Key features
============

.. testsetup::

   import numpy as np
   import gammy
   from gammy.arraymapper import x

The introduction begins with a familiar example. After that we gather main
features of the basic user interface. The rest of the features is a
collection of different use cases through code examples.

Intuitive interface
-------------------

A gammy model can be instantiated "on the fly" by algebraic operations of
simpler terms.

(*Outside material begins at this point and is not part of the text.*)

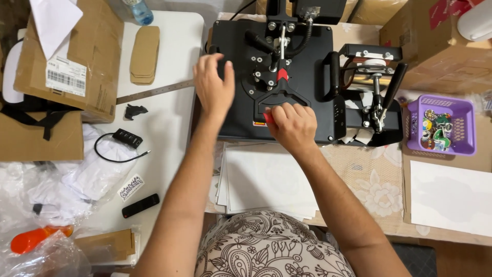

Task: Operating a heat press machine to transfer designs onto white sheets of fabric or paper.

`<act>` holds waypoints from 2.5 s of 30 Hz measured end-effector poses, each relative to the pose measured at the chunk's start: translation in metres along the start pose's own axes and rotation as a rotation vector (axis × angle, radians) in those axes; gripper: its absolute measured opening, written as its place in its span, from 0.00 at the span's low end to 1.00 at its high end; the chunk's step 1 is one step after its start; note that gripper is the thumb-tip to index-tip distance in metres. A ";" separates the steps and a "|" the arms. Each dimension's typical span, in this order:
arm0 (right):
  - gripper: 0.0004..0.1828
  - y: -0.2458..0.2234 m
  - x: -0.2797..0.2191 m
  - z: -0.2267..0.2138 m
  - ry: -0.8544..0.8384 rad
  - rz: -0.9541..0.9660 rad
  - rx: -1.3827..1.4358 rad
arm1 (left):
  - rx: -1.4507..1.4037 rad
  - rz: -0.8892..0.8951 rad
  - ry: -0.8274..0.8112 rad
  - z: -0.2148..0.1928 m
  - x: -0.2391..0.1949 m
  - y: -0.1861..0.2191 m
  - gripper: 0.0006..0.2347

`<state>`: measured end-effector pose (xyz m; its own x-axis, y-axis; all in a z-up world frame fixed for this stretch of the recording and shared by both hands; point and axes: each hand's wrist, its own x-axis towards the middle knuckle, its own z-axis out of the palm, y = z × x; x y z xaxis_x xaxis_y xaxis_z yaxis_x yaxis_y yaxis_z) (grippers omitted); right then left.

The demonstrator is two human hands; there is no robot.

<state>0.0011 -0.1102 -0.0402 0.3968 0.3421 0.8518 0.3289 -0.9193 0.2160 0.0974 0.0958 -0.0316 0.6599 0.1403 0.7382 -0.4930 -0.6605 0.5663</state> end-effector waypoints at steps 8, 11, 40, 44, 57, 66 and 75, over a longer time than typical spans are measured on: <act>0.29 -0.006 0.025 -0.033 -0.085 0.051 0.206 | 0.321 -0.456 -0.591 0.043 0.000 -0.093 0.32; 0.30 -0.008 0.025 -0.032 -0.108 0.078 0.198 | 0.307 -0.534 -0.595 0.065 0.002 -0.131 0.30; 0.24 -0.013 0.007 -0.007 0.088 0.042 0.111 | 0.406 -0.604 -0.560 0.063 0.018 -0.113 0.14; 0.19 -0.010 0.003 -0.006 0.105 -0.031 0.122 | 0.395 -0.609 -0.565 0.063 0.020 -0.116 0.13; 0.23 -0.015 0.001 -0.002 0.112 0.013 0.115 | 0.400 -0.604 -0.524 0.063 0.020 -0.114 0.13; 0.21 -0.014 -0.001 -0.003 0.112 0.018 0.128 | 0.394 -0.609 -0.554 0.061 0.019 -0.113 0.13; 0.21 -0.015 -0.001 -0.005 0.084 0.029 0.136 | 0.390 -0.602 -0.549 0.059 0.020 -0.109 0.12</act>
<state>-0.0086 -0.0974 -0.0418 0.3365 0.2933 0.8948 0.4338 -0.8917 0.1291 0.1979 0.1272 -0.1005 0.9712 0.2374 0.0220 0.1844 -0.8065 0.5617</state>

Below ``x`` is a **convenience tool (function) for mapping
inputs**.

.. plot::
   :include-source:

   import matplotlib.pyplot as plt
   import numpy as np

   import gammy
   from gammy.arraymapper import x
   from gammy.models.bayespy import GAM


   # Simulate data
   input_data = np.linspace(0.01, 1, 50)
   y = (
      1.3 + np.sin(1 / input_data) * np.exp(input_data) +
      0.1 * np.random.randn(50)
   )

   # A totally non-sense model, just an example
   bias = gammy.Scalar()
   slope = gammy.Scalar()
   k = gammy.Scalar()
   formula = bias + slope * x + k * x ** (1/2)
   model_bad = GAM(formula).fit(input_data, y)

   # Ideal model with a user-defined function basis
   basis = [
       lambda t: np.sin(1 / t) * np.exp(t),
       lambda t: np.ones(len(t))
   ]

   formula = gammy.Formula(
       terms=[basis],
       # mean and inverse covariance (precision matrix)
       prior=(np.zeros(2), 1e-6 * np.eye(2))
   )
   model_ideal = GAM(formula).fit(input_data, y)

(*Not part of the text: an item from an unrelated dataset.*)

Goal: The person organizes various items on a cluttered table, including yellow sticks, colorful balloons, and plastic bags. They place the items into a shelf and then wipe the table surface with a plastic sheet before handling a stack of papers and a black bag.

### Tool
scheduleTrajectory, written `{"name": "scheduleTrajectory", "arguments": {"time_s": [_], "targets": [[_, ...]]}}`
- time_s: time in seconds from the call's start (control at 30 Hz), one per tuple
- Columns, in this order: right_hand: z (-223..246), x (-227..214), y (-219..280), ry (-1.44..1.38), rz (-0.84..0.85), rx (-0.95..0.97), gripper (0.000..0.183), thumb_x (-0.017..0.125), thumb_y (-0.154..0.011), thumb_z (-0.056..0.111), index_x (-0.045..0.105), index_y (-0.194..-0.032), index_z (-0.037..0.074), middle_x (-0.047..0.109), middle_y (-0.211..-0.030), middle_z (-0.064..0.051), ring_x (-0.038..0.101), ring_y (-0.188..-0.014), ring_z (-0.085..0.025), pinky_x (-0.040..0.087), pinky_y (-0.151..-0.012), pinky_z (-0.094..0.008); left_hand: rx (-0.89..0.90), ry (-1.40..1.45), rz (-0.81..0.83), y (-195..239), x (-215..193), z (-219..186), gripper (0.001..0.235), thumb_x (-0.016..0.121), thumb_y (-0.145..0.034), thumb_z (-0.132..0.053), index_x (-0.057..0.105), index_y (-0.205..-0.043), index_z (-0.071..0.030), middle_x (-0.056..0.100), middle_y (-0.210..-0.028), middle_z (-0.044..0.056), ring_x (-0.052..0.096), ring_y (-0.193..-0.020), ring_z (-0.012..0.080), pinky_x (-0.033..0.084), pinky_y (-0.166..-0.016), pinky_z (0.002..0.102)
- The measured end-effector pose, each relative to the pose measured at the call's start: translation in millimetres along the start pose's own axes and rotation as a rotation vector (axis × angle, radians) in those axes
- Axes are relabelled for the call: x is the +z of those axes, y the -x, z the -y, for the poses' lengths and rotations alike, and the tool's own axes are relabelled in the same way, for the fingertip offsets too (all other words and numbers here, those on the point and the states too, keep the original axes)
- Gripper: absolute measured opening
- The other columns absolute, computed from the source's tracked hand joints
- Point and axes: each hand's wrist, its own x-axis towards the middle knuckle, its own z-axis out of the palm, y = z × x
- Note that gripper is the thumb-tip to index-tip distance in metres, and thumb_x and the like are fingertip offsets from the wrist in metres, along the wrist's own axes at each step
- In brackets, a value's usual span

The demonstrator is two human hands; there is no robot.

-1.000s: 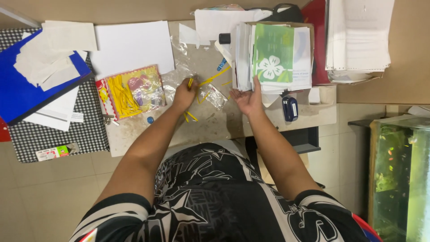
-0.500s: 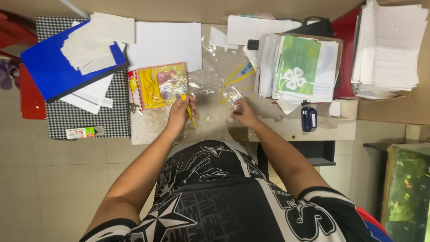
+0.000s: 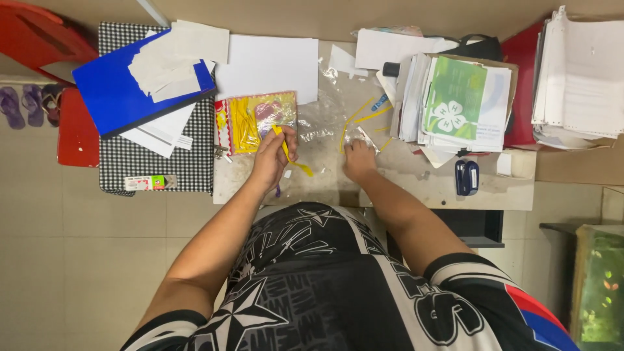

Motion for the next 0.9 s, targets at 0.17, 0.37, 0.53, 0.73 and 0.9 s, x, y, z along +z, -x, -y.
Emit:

   plt.scatter(input_data, y, c="r", label="data")
   plt.plot(input_data, model_bad.predict(input_data), label="bad")
   plt.plot(input_data, model_ideal.predict(input_data), label="ideal")
   plt.legend()

   plt.show()

The basic building block of a Gammy model is a formula object which defines the
function basis in terms of which the model is expressed. The package implements
a collection of readily usable formulae that can be combined by basic algebraic
operations. As seen in, we can define a new formula
from existing formulae as follows:

.. doctest::

   # Formula of a straight line
   >>> formula = gammy.Scalar() * x + gammy.Scalar()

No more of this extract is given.